2012 Long Beach
- Date: April 15, 2012
- Official name: Toyota Grand Prix of Long Beach
- Location: Streets of Long Beach Long Beach, California
- Course: Temporary street circuit 1.968 mi / 3.167 km
- Distance: 85 laps 167.280 mi / 269.211 km
- Weather: Temperatures up to 68 °F (20 °C); wind speeds up to 13 miles per hour (21 km/h) with partly cloudy skies

Pole position
- Driver: Ryan Briscoe (Team Penske)
- Time: 1:08.6089

Fastest lap
- Driver: Tony Kanaan (KV Racing Technology)
- Time: 1:09.3541 (on lap 73 of 85)

Podium
- First: Will Power (Team Penske)
- Second: Simon Pagenaud (Schmidt Hamilton Motorsports)
- Third: James Hinchcliffe (Andretti Autosport)

Chronology
| Previous | Next |
| 2011 | 2013 |

= 2012 Toyota Grand Prix of Long Beach =

The 2012 Toyota Grand Prix of Long Beach was the third race of the 2012 IndyCar Series season.
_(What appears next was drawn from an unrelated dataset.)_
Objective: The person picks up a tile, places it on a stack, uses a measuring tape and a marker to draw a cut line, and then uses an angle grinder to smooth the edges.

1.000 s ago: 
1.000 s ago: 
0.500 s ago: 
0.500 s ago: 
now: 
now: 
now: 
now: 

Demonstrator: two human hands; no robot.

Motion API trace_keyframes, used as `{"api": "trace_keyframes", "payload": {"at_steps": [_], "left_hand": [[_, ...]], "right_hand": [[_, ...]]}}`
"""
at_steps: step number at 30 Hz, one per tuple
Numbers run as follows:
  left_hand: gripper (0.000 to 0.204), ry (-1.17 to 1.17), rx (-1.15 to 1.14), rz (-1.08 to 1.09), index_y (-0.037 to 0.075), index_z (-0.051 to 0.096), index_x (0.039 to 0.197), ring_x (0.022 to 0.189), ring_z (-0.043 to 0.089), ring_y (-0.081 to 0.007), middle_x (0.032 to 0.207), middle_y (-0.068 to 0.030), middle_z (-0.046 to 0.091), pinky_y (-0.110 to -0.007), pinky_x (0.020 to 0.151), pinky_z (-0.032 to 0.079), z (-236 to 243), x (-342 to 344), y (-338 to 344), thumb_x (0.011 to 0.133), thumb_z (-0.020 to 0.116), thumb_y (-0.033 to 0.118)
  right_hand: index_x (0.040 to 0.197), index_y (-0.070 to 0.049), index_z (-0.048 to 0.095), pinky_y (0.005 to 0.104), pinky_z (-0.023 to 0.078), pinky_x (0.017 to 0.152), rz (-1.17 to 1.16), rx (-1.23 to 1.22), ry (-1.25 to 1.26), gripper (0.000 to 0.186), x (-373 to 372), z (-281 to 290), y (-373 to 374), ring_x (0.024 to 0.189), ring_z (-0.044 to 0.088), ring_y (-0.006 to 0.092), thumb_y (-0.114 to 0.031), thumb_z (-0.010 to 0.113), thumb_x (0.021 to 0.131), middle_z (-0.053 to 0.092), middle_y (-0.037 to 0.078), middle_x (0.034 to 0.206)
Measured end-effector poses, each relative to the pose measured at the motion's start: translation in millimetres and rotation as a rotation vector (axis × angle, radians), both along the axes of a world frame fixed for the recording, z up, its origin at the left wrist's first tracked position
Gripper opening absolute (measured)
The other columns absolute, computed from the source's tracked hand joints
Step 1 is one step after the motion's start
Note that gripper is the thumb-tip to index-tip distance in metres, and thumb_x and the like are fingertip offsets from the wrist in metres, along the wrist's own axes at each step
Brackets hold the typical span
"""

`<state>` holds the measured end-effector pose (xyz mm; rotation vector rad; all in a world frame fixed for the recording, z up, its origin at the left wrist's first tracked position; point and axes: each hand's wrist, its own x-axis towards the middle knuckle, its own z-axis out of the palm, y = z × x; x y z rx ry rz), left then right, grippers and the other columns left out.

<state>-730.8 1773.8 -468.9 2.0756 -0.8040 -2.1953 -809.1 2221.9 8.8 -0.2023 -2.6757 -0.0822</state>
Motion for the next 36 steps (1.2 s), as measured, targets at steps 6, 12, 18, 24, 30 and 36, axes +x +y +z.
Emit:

The race was run on April 15, 2012, in Long Beach, California, United States at Streets of Long Beach.

==Report==

===Background===
The first two races of the 2012 IndyCar Series season were held in St. Petersburg and Barber. The races were dominated by Team Penske with two poles and two wins in a row. In St. Petersburg, Will Power took the pole and Hélio Castroneves won the victory, but at Barber things were reversed. Going into Long Beach, Castroneves led in the drivers' championship with 86 points, while Chevrolet led the manufacturers' championship.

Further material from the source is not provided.